Ce qui surprend, dans la présente décision, c’est le visa de l’article 1315 du Code civil dont il est communément admis qu’il fixe les principes régissant la charge de la preuve, tant en matière contractuelle qu’en matière délictuelle.
Après avoir énoncé que la Cour d’appel a violé ce texte, la première chambre civile retient qu’il incombait à la clinique d’apporter la preuve qu’au cours de la période où le rythme fœtal n’a pas été enregistré, aucun événement nécessitant l’intervention du médecin-obstétricien n’était survenu.
Il serait bien hâtif d’en déduire que la Cour de cassation entend désormais présumer la faute des établissements de santé lesquels devraient, pour s’exonérer, démontrer qu’ils ont dispensé des soins conformes aux données acquises de la science.
Sans doute faut-il considérer que la portée de l’arrêt est plus modeste, en ce que la Cour de cassation considère tout simplement que le défaut de surveillance constant de la parturiente caractérisait un manquement de la clinique à ses obligations.

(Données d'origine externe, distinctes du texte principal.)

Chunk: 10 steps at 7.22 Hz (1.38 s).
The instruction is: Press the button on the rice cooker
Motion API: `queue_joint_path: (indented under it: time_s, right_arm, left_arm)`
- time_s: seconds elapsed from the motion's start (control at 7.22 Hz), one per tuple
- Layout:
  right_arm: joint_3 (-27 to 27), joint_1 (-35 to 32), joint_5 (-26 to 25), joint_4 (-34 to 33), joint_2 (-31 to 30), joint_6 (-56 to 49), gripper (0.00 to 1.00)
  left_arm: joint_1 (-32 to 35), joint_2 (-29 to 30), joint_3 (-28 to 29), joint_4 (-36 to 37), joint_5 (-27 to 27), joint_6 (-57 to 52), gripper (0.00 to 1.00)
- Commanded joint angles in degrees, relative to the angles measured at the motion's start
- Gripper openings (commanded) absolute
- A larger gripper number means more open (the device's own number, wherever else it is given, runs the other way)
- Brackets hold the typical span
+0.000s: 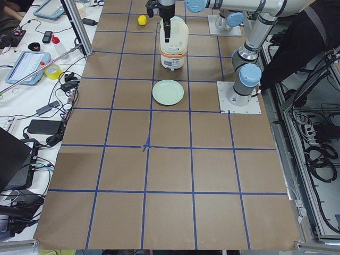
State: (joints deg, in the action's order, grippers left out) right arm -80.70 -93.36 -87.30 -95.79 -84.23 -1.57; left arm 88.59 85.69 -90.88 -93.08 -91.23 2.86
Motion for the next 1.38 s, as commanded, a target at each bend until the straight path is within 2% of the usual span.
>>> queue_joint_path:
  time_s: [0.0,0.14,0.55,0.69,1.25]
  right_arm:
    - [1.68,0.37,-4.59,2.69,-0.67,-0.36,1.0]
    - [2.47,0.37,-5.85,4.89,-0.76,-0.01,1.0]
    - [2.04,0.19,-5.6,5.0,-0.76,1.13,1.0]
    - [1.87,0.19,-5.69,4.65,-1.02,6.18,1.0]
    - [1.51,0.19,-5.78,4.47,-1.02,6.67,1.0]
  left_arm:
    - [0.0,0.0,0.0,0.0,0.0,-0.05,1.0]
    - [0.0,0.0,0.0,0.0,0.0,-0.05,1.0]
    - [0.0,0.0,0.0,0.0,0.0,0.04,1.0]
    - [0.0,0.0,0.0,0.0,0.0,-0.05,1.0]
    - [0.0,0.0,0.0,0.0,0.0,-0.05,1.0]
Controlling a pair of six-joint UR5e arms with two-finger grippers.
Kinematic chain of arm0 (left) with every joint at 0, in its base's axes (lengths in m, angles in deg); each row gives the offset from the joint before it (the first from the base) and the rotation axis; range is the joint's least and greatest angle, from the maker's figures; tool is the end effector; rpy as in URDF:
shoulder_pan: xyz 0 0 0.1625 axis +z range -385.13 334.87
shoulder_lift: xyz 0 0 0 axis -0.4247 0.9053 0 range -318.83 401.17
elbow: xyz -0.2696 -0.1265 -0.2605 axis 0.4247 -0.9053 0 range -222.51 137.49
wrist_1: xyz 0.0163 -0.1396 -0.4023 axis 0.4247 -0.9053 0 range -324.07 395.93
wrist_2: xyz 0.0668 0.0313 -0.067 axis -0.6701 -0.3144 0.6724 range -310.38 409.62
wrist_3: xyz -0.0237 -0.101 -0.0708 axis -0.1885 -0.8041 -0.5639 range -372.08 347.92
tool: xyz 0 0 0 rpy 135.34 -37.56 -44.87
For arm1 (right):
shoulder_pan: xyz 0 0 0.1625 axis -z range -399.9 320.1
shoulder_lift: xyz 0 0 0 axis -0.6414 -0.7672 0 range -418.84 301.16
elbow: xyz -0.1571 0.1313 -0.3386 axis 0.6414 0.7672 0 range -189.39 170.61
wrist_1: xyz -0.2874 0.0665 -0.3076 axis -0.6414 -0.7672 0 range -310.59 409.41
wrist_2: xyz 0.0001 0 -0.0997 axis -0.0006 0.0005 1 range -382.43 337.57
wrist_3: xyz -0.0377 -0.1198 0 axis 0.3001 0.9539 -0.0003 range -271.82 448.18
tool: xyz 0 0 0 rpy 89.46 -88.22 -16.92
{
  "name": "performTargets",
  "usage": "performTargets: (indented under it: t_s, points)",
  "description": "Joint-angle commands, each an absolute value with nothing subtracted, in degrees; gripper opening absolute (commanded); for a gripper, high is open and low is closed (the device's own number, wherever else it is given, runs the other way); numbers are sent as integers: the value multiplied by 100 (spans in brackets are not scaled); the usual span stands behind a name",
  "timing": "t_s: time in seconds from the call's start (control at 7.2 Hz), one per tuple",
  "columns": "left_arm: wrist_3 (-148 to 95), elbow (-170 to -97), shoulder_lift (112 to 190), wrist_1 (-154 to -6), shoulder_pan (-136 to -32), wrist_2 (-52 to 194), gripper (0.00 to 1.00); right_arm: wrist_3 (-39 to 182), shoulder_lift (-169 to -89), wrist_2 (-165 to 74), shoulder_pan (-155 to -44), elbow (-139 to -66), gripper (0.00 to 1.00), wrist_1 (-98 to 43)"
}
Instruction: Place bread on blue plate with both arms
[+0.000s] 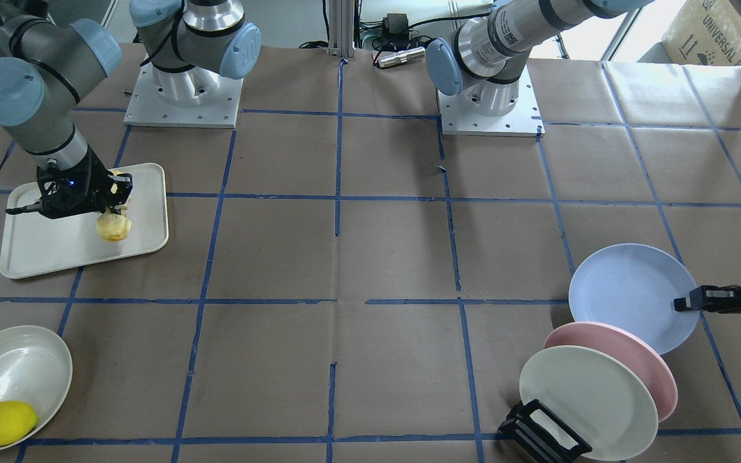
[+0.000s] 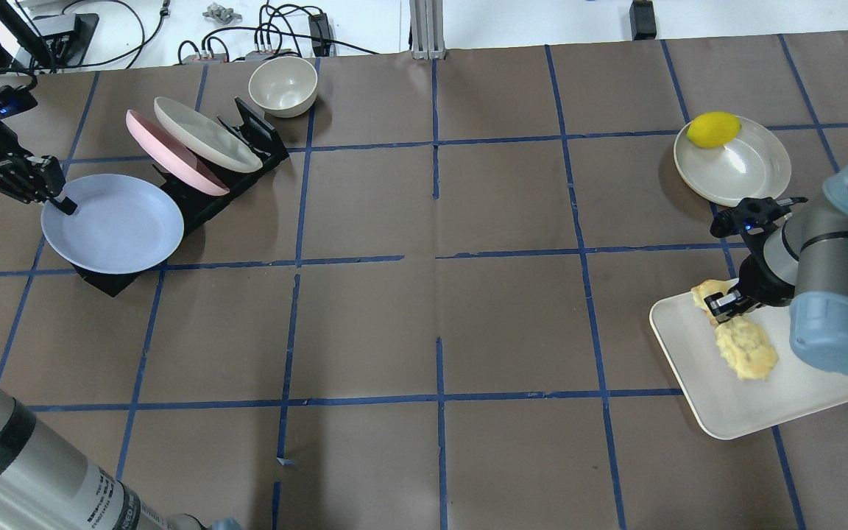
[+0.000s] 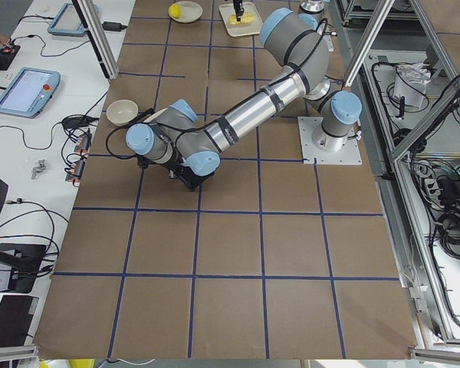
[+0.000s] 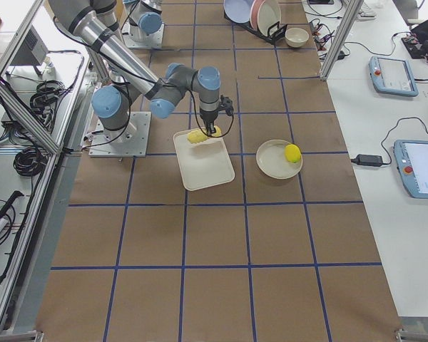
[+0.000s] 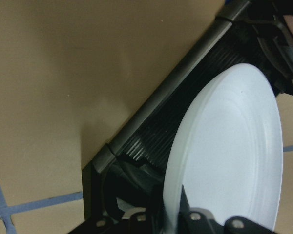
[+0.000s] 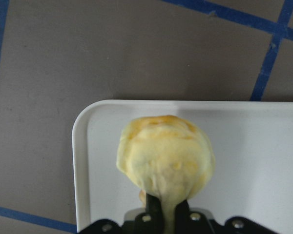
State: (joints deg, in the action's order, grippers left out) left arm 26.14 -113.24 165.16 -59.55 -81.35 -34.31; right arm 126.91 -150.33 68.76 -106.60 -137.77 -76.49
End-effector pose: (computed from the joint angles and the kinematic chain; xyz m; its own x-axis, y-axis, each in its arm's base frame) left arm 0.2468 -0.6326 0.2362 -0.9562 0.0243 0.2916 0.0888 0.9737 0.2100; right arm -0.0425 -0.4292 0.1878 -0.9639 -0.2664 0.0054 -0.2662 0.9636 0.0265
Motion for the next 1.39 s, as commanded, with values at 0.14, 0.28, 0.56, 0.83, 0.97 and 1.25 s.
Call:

En effet, la Cour de cassation a relevé que l’enregistrement du rythme cardiaque fœtal a été interrompu pendant 5 minutes, à un moment où il présentait des anomalies depuis près de deux heures et, surtout, à une période qui précède des enregistrements pathologiques puisque, dès la reprise de l’enregistrement, le rythme cardiaque fœtal présentait des anomalies majeures justifiant une extraction rapide.
En ayant interrompu l’enregistrement pendant plusieurs minutes, l’établissement de santé ne justifie pas de l’exécution de son obligation de surveillance par un enregistrement permanent du rythme cardiaque du fœtus au moyen du monitoring. Autrement dit, la clinique ne justifie pas du fait ayant produit l’extinction de son obligation, dont la preuve lui incombe en application de l’alinéa 2 de l’article 1315 du Code civil.
Si tel est le message que la Cour de cassation a voulu ici délivrer, peut-être eut-il été plus clair de juger que la Cour d’appel a violé le seul article 1147 du Code civil en ne tirant pas les conséquences légales de ses propres constatations.